Supplied information -
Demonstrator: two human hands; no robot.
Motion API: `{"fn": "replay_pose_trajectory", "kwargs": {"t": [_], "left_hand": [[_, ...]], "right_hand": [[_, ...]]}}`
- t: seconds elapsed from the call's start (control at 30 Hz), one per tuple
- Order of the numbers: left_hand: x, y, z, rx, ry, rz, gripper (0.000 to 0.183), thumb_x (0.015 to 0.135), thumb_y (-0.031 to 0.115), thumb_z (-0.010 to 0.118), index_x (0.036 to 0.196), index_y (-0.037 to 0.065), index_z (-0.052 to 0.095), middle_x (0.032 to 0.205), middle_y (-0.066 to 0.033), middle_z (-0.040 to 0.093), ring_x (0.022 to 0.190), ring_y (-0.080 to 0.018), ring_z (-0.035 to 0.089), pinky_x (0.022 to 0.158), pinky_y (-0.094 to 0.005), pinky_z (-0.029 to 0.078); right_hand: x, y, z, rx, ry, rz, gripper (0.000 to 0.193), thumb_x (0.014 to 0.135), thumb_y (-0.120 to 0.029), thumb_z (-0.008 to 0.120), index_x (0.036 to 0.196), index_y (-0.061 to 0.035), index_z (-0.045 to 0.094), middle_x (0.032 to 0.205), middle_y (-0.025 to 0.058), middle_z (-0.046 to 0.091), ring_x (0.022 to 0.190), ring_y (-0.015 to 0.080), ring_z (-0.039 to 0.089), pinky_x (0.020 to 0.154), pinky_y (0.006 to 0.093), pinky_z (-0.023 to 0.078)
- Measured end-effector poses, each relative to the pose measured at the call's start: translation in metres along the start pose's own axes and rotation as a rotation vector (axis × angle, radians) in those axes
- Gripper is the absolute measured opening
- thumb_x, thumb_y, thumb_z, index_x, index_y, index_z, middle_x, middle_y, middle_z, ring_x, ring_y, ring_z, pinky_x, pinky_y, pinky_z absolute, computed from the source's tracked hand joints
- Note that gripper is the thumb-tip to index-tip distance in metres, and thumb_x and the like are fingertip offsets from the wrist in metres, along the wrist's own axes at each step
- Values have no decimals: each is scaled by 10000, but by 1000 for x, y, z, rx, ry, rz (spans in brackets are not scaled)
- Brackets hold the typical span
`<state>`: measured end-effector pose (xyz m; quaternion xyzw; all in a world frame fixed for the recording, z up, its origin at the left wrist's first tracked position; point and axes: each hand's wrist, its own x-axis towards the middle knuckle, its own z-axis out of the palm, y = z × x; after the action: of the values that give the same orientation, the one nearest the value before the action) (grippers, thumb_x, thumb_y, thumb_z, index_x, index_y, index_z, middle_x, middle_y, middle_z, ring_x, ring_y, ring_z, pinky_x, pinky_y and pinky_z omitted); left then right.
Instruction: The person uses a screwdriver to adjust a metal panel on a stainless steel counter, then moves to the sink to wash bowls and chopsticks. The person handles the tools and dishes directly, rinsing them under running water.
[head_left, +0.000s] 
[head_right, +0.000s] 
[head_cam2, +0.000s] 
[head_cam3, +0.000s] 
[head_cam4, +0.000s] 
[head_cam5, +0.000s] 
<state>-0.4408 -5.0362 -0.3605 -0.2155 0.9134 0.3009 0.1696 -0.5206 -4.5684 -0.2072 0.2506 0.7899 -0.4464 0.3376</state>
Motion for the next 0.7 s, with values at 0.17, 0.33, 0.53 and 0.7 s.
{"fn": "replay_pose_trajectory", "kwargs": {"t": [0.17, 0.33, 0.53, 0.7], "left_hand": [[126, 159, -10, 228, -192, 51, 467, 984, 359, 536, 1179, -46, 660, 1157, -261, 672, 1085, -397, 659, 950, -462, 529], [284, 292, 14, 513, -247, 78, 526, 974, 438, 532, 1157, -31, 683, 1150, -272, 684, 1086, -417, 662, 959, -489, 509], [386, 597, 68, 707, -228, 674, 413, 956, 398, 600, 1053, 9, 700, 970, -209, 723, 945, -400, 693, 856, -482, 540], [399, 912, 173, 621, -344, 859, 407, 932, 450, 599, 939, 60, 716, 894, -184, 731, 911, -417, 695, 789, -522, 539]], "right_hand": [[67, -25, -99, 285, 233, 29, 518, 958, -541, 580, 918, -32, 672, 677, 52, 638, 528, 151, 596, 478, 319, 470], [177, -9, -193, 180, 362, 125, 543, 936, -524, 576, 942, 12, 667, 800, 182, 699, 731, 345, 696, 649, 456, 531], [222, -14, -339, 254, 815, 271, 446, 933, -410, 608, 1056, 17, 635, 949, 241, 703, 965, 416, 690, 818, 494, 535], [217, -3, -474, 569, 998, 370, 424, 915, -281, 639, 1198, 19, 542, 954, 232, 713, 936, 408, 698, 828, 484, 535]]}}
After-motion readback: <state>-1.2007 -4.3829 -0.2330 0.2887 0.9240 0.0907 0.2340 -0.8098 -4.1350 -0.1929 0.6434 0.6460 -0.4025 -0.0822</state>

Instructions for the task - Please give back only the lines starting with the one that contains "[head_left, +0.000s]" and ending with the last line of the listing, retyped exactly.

Problem solution -
[head_left, +0.000s] 
[head_right, +0.000s] 
[head_cam2, +0.000s] 
[head_cam3, +0.000s] 
[head_cam4, +0.000s] 
[head_cam5, +0.000s] 
<state>-0.4408 -5.0362 -0.3605 -0.2155 0.9134 0.3009 0.1696 -0.5206 -4.5684 -0.2072 0.2506 0.7899 -0.4464 0.3376</state>
Motion for the next 0.7 s, with values at 0.17, 0.33, 0.53 and 0.7 s.
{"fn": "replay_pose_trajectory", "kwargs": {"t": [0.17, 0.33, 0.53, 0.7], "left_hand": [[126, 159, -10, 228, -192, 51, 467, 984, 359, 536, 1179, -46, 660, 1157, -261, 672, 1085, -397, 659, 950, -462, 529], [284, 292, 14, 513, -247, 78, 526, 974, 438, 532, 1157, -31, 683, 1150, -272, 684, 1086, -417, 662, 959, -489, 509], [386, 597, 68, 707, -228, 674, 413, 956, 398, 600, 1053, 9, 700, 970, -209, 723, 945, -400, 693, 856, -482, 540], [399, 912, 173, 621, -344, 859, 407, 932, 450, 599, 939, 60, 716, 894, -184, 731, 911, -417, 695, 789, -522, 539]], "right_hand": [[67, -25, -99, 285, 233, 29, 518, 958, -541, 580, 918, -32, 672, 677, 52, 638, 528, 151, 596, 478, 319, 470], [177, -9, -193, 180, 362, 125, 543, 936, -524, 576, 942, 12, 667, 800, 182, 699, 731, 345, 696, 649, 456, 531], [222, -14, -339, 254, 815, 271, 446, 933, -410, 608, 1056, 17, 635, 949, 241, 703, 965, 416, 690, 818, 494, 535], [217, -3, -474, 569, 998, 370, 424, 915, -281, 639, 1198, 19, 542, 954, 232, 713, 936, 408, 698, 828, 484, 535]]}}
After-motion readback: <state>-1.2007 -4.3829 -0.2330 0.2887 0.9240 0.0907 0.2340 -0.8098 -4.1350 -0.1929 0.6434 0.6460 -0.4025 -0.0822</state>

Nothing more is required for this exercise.